RDC : le ministère public requiert 10 ans de travaux forcés contre l’ancien ministre de la Justice

Constant Mutamba encourt une lourde peine assortie de sanctions politiques et civiles, dans le cadre d’une affaire de détournement présumé de 19 millions de dollars américains qui devaient servir à un projet de construction d’une prison à Kisangani.
Lors d’une audience publique de la Cour de cassation de la République démocratique du Congo (RDC) le 13 août, le procureur général a pointé, lors de sa plaidoirie contre l’ancien ministre de la Justice Constant Mutamba, son recours à une procédure de gré à gré, illégale dans le pays, dans un appel d’offres pour un projet de construction d’une prison à Kisangani, dans la province de la Tshopo.

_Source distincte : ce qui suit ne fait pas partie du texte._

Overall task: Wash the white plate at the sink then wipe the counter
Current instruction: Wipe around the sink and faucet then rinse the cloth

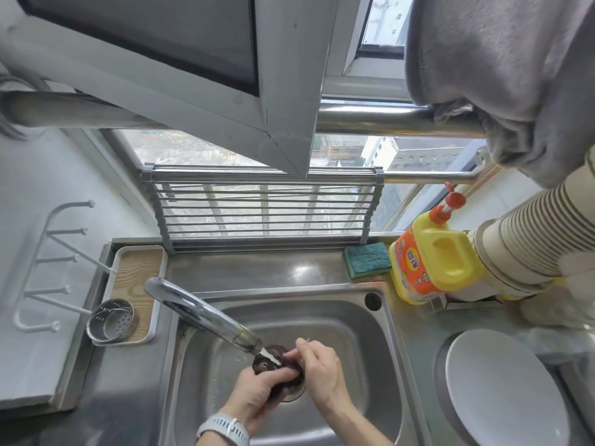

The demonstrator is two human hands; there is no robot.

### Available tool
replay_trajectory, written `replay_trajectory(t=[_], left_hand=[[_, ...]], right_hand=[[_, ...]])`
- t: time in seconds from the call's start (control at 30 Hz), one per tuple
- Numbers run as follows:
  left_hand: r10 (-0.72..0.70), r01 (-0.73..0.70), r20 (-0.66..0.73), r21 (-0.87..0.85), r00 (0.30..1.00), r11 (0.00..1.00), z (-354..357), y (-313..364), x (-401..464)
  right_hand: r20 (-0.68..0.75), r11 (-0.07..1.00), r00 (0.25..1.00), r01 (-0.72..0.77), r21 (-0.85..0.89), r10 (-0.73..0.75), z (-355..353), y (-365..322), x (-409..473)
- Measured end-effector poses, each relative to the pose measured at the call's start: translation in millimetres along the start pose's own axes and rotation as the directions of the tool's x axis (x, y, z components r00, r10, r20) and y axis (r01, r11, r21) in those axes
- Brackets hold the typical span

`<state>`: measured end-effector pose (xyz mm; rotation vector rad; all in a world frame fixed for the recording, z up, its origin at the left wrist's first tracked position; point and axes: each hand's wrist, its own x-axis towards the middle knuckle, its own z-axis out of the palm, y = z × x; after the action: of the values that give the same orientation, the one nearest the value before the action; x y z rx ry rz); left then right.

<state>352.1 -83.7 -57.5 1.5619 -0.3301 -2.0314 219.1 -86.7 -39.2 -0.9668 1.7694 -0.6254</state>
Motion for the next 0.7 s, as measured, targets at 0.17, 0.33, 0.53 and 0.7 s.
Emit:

Ce projet s’inscrit dans le cadre du plan national de modernisation carcérale. Le ministère public affirme que l’accusé a contourné les institutions compétentes, et notamment le Secrétariat général à la Justice, et a conclu un contrat avec la société Zion Construction, une « entreprise de façade » qui n’aurait aucune existence juridique, selon l’accusation.
10 ans de travaux forcés assortis de sanctions politiques et civiles
Dans la Grande Salle Marcel Lihau du tribunal, l'avocat général Sylvain Kalwila a présenté son réquisitoire, requérant une peine de 10 ans de travaux forcés, avec une interdiction de voter ou de se porter candidat pendant dix ans après la fin de la peine, une privation du droit à la libération conditionnelle et à la réhabilitation, ainsi qu’une interdiction définitive d’accéder à des fonctions publiques, quel qu’en soit le niveau.
Sylvain Kalwila a d’ailleurs rappelé que les fonds avaient été directement virés sur le compte d’une société fictive, qui ne disposait ni de siège social, ni de personnel, sans garantie bancaire et surtout sans avis de non-objection préalable. Violant les procédures en vigueur, le marché aurait été exécuté sans l’aval du Conseil des ministres ni celui de la Première ministre.
D’un point de vue juridique, selon l'avocat général, l’infraction s’est constituée au moment où l’argent a été viré du compte du Fonds de réparation et d’indemnisation des victimes des activités illicites de l’Ouganda en RDC (FRIVAO) du ministère vers celui de Zion Construction. Enfin, pour l’accusation, la qualité de juriste expérimenté de Constant Mutamba le plaçait dans une position où il ne pouvait ignorer les lois en vigueur, d’où la preuve d’une intention frauduleuse manifeste.
Une défense axée sur la bonne foi de l’accusé
Pour les avocats de la défense, la bonne foi de Constant Mutamba est prouvée par le fait qu’il ait copié l’ordre de paiement à l’Inspection générale des finances et à d'autres organes de contrôle pour suivre le mouvement des fonds virés sur le compte de l’entreprise de construction.
Pour sa part, l’ancien ministre de la Justice a fait prévaloir son éducation et ses convictions chrétiennes, qui ne pouvaient lui permettre de détourner les fonds publics. Il a aussi rappelé ses « loyaux services à la République » durant son mandat ministériel. Il a estimé que la procédure en justice n’avait pour but que de l’écarter du gouvernement.
Il convient de noter que le procès contre Constant Mutamba fait suite à la résolution de l'Assemblée nationale ordonnant la poursuite judiciaire contre l'ancien ministre de la Justice. L’arrêt de la Cour devrait être rendu le 27 août prochain.